Long story short: I just wanted a simple character to model and didn't want to get caught up being me and re-designing the idea 10 times over.  The project folder is even named "Pikachu_v1" because I knew I'd run into some problems that might by too far back to fix.  In this case I created a few small lumpy spots on accident that I didn't notice in time, and some parts just feel weird to me personally.  Also the UV map is a cringe-inducing mess.  Not my strong point, but it serves here unless you can see the chinks in the armor.

Things to do:
--Figure out how to do fur so it's not all facing one direction, though this will probably be patches of non-rendering NURBS with hair dynamics sprouting from them.  So far all experiments have been flops though, and I'll probably save that for another project.

--Fight the rig a little more, see if I can it at least to function a little.  Okay, my ideas are rather limited to animating and modeling.  When it comes to UV mapping, texturing, and rigging, I don't get far without copying wholesale from tutorials each and every time.

--Transition to Blender?  Maybe it'll be more stable and less likely to crash when sneezed at by am amateur.  Also no educational license 8)

If I can get the rig working enough, mirror it and not cringe in disgust, I'll spend a little time messing around with this little bugger.  The other goal of this project was to create something short and pudgy to see how many vertices I needed per joint to get it to bend in a way I liked.

Thursday, May 24, 2012

3D Modeling/Animation II final

Welcome to community college.

Here you get to take pretty much whatever class(es) you want and hopefully pick up some job/life skills.  Or, if you forget to turn in your homework like I do... things get murky.

So the rig we were mostly experimenting with this semester was pure FK.  Basically you set up control objects on joints that don't render, and treat it like claymation in zero gravity.  After the midterm I Frankensteined the top half of that rig with an IK (Inverse Kinetics; honestly no idea how to explain this one) rig at the center pelvis/waist joint and somehow broke the thumbs.  Don't ask, I'm still not sure how I broke them.

The project had ups and downs to say the least, though the greatest down was trying to mimic a 2D movie in 3D.  Aside from inconsistent scene staging, character scale, limb placement, and lighting (this last one is normal in all movies actually) and uhhh... well it's a terrible idea for a class project.  Making up my own "inspired" material from a stolen source would have netted a project multitudes better than trying to copy frames and key frame/tween them.

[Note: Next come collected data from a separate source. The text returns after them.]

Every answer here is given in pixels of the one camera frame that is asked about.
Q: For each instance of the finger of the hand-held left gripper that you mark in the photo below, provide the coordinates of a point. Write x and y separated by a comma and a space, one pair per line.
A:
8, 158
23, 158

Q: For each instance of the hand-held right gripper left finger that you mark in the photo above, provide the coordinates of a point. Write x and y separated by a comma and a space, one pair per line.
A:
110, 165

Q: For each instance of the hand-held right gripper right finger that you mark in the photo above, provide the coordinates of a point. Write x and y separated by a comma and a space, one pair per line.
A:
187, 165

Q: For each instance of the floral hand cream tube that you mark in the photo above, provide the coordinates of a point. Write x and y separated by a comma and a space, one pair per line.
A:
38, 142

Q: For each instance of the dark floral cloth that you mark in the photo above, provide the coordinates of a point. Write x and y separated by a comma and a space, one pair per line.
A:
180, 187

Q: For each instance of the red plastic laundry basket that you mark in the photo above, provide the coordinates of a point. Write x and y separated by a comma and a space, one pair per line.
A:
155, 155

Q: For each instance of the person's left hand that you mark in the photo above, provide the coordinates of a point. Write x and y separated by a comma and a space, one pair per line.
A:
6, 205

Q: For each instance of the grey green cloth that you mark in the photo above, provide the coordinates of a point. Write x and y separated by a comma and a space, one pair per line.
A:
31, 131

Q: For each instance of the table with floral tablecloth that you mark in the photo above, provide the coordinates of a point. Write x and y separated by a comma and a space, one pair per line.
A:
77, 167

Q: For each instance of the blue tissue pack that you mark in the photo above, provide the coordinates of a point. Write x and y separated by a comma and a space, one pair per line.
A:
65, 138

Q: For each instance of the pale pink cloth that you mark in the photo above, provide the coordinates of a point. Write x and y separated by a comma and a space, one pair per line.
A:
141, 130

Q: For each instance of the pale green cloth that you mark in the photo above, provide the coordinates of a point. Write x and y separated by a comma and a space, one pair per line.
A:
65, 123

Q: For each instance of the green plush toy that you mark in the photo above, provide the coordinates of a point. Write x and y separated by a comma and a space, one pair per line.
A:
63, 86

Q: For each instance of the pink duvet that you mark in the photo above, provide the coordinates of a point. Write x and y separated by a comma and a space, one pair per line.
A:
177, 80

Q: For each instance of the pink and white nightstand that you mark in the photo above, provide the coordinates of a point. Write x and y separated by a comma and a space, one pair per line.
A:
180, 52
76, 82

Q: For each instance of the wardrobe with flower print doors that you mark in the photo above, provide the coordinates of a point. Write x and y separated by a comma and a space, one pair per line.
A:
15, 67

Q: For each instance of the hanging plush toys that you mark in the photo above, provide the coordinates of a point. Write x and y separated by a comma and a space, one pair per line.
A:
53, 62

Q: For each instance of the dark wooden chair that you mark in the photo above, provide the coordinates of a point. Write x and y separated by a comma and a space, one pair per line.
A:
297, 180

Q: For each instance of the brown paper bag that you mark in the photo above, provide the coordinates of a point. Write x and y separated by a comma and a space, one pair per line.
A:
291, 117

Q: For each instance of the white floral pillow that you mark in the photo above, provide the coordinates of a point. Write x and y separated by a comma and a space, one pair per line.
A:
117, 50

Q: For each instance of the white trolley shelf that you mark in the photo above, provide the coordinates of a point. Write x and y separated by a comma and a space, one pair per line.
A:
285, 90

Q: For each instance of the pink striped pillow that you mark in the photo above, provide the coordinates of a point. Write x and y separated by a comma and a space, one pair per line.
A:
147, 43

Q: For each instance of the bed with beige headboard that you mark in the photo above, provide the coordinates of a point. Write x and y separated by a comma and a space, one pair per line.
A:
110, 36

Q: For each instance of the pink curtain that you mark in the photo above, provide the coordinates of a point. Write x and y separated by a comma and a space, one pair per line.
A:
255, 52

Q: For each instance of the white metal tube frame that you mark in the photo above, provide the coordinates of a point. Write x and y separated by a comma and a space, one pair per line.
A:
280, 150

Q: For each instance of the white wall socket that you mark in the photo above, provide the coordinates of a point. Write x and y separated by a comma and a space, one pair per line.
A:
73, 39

Anyway, there will always be more excuses about things like painted weights (how joints influence the vector points--where the lines cross on the models), but this  enough excuses, on with the material:













Wednesday, March 28, 2012

I Don't 3D Model Very Often.

Currently taking my third class at a local community college (Maya1, Maya1 repeated, Maya2).  Self-improvement and learning need to start somewhere, I think I personally do best when launched first from a classroom setting and then tossed into the wild.